Fast Response Conversational Assistance: Mistral Small 3 excels in scenarios that require fast, accurate responses. This includes many virtual assistant scenarios where users expect instant feedback and near real-time interaction.
Low-latency function calls: Mistral Small 3 can handle fast function execution when used as part of an automation or agent workflow.
Fine-tuning to create subject matter experts: Mistral Small 3 can be fine-tuned to focus on specific areas to create highly accurate subject matter experts. This is particularly useful in areas such as legal counseling, medical diagnostics and technical support, where domain-specific knowledge is critical.
Local reasoning: especially beneficial for hobbyists and organizations dealing with sensitive or proprietary information. When quantizing, Mistral Small 3 can run privately on a single RTX 4090 or a Macbook with 32GB of RAM.

Mistral AI's customers are evaluating Mistral Small 3 across multiple industries, including:

Used by financial services clients for fraud detection
Used by healthcare providers for client triage
Robotics, automotive and manufacturing companies for on-device command and control
Horizontal use cases across customers include virtual customer service and sentiment and feedback analysis.

Using Mistral Small 3 on your favorite technology stacks

The Mistral Small 3 is now available on la Plateforme as a mistral-small-latest maybe mistral-small-2501 This is provided in the form of the Mistral AI model. See Mistral AI's documentation on how to use Mistral AI's models for text generation.

Mistral AI is also excited to partner with Hugging Face, Ollama, Kaggle, Together AI and Fireworks AI to make the model available on their platforms starting today:

Hugging Face (base model)
Ollama
Kaggle
Together AI
Fireworks AI
Coming soon to NVIDIA NIM, Amazon SageMaker, Groq, Databricks, and Snowflake!

The way forward

These are exciting days for the open source community! Mistral Small 3 complements large open source inference models like the recently released DeepSeek and can serve as a powerful base model to bring inference capabilities to the fore.

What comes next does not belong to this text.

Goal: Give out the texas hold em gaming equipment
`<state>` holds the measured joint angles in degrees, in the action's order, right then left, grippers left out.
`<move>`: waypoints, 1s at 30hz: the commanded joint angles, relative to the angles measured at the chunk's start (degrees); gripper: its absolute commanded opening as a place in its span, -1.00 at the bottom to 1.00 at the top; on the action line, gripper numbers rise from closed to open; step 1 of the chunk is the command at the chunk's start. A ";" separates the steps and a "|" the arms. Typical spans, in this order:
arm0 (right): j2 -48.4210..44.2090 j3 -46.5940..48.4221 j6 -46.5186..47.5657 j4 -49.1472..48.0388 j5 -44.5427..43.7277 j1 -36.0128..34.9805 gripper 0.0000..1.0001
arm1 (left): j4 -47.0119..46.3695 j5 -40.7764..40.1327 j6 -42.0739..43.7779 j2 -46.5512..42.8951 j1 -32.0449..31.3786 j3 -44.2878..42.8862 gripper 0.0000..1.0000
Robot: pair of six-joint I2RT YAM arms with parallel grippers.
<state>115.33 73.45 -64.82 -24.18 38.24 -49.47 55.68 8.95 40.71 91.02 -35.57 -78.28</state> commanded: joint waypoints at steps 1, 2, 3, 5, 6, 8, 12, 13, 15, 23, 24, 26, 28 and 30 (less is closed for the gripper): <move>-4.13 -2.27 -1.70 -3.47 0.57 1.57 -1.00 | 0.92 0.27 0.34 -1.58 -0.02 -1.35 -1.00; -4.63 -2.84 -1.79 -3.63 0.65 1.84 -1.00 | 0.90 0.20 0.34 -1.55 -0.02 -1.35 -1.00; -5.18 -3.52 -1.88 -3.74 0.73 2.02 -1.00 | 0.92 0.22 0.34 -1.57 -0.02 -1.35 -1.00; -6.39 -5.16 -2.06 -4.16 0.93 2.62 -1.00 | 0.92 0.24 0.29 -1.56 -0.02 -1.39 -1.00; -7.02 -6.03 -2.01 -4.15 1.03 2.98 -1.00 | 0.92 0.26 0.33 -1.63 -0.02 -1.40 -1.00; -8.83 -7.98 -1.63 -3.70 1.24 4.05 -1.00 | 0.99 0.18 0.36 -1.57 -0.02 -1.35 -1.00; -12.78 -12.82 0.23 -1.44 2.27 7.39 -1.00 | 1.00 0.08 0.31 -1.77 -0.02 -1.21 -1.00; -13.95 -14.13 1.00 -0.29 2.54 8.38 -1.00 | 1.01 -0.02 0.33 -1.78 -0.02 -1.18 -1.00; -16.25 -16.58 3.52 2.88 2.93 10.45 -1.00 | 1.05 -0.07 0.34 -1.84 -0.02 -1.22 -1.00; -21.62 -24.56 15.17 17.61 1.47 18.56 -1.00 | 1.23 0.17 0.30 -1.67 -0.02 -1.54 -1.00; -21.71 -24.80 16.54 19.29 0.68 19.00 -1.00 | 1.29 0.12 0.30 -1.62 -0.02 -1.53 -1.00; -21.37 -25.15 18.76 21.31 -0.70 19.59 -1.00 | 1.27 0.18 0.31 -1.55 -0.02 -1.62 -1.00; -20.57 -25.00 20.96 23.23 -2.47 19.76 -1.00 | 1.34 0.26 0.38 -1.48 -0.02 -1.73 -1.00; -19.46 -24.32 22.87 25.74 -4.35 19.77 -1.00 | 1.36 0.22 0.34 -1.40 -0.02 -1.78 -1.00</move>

Among many other things, look for small and medium sized Mistral models with enhanced reasoning capabilities to be released in the coming weeks. If you're interested in joining Mistral AI's journey (Mistral AI is hiring) or going above and beyond by cracking Mistral Small 3 and making it better right now!

Mistral's open source model

Mistral AI is reaffirming Mistral AI's commitment to use the Apache 2.0 protocol for general purpose models, as Mistral AI is phasing out MRL-licensed models . As with Mistral Small 3, the model weights will be available for download and local deployment, and can be freely modified and used in any setting. The models will also be available through serverless APIs on la Plateforme, Mistral AI's local and VPC deployment, customization and orchestration platforms, and Mistral AI's inference and cloud partners. Enterprises and developers requiring specialized capabilities (increased speed and context, domain-specific knowledge, task-specific models (e.g., code completion)) can rely on additional business models to complement Mistral AI's contributions to the community.